Ingest multiple files

import fused

job_id = fused.ingest(
input=["s3://my-bucket/file1.parquet", "s3://my-bucket/file2.parquet"],
output=f"fd://census/dc_tract",
).run_remote()
warning

To ingest multiple local files, first upload them to S3 with fused.upload then specify an array of their S3 paths as the input to ingest.

Row-based ingestion

Standard ingestion is row-based, where the user sets the maximum number of rows per chunk and file.

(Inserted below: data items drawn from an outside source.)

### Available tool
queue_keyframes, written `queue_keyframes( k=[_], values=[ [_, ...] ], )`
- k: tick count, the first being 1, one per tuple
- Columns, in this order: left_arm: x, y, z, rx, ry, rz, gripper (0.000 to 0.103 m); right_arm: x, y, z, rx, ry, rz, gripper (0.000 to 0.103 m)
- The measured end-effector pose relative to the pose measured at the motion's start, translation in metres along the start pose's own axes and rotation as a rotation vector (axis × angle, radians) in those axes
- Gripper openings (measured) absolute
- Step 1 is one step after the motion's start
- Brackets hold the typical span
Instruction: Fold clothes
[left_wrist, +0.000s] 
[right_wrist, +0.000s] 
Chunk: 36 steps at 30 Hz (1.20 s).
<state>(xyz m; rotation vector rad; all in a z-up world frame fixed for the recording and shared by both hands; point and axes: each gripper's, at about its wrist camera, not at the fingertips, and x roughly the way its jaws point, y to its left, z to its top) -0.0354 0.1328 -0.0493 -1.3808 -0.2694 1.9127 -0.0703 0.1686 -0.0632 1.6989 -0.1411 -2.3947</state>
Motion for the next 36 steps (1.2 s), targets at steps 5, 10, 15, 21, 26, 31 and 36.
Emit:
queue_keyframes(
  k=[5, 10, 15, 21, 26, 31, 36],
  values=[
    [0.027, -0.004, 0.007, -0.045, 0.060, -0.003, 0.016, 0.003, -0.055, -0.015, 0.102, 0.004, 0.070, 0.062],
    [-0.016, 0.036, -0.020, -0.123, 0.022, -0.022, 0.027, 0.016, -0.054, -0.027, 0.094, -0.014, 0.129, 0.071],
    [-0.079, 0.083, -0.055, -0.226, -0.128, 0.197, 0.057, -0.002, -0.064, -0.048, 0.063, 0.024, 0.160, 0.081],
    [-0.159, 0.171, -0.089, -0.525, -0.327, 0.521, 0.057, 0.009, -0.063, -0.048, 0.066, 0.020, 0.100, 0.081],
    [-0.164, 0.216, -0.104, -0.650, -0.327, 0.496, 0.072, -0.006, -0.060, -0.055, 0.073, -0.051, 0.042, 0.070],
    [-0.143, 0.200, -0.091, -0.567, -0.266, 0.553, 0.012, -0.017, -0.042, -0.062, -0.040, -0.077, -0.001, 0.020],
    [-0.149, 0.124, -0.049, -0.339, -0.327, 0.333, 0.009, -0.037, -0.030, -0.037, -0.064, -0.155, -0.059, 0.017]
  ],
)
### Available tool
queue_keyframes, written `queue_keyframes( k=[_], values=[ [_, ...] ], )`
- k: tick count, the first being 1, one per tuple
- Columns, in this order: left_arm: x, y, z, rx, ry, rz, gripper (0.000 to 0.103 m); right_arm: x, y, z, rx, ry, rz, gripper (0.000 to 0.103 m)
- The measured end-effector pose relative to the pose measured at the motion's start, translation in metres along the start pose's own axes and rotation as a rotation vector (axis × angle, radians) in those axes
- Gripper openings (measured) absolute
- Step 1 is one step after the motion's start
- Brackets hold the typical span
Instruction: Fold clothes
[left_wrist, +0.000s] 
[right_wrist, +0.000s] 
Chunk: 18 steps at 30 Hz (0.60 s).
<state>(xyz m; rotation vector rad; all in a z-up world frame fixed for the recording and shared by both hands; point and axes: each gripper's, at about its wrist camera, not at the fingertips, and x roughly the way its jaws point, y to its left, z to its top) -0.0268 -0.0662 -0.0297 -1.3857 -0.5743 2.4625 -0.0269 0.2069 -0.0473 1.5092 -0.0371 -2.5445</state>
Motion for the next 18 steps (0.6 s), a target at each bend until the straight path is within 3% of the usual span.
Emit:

Each resulting table has one or more files and each file has one or more chunks, which are spatially partitioned. By default, ingestion does a best effort to create the number of files specified by target_num_files (default 20), and the number of rows per file and chunk can be adjusted to meet this number.

job_id = fused.ingest(
input="https://www2.census.gov/geo/tiger/TIGER_RD18/LAYER/TRACT/tl_rd22_11_tract.zip",
explode_geometries=True,
partitioning_method="rows",
partitioning_maximum_per_file=100,
partitioning_maximum_per_chunk=10,
).run_remote()

Area-based ingestion

Fused also supports area-based ingestion, where the number of rows in each partition is determined by the sum of their area.

job_id = fused.ingest(
input="https://www2.census.gov/geo/tiger/TIGER_RD18/LAYER/TRACT/tl_rd22_11_tract.zip",
output=f"fd://census/dc_tract_area",
explode_geometries=True,
partitioning_method="area",
partitioning_maximum_per_file=None,
partitioning_maximum_per_chunk=None,
).run_remote()

Geometry subdivision

Subdivide geometries during ingestion. This keeps operations efficient when geometries have many vertices or span large areas.

job_id = fused.ingest(
input="https://www2.census.gov/geo/tiger/TIGER_RD18/LAYER/TRACT/tl_rd22_11_tract.zip",
output=f"fd://census/dc_tract_geometry",
explode_geometries=True,
partitioning_method="area",
partitioning_maximum_per_file=None,
partitioning_maximum_per_chunk=None,
subdivide_start=0.001,
subdivide_stop=0.0001,
subdivide_method="area",
).run_remote()

Ingest GeoDataFrame

Ingest a GeoDataFrame directly.

job_id = fused.ingest(
input=gdf,
output="s3://sample-bucket/file.parquet",
).run_remote()

Ingest non-geospatial

Ingest a table that doesn't have a spatial component.

job_id = fused.ingest_nongeospatial(
input=df,
output="s3://sample-bucket/file.parquet",
).run_remote()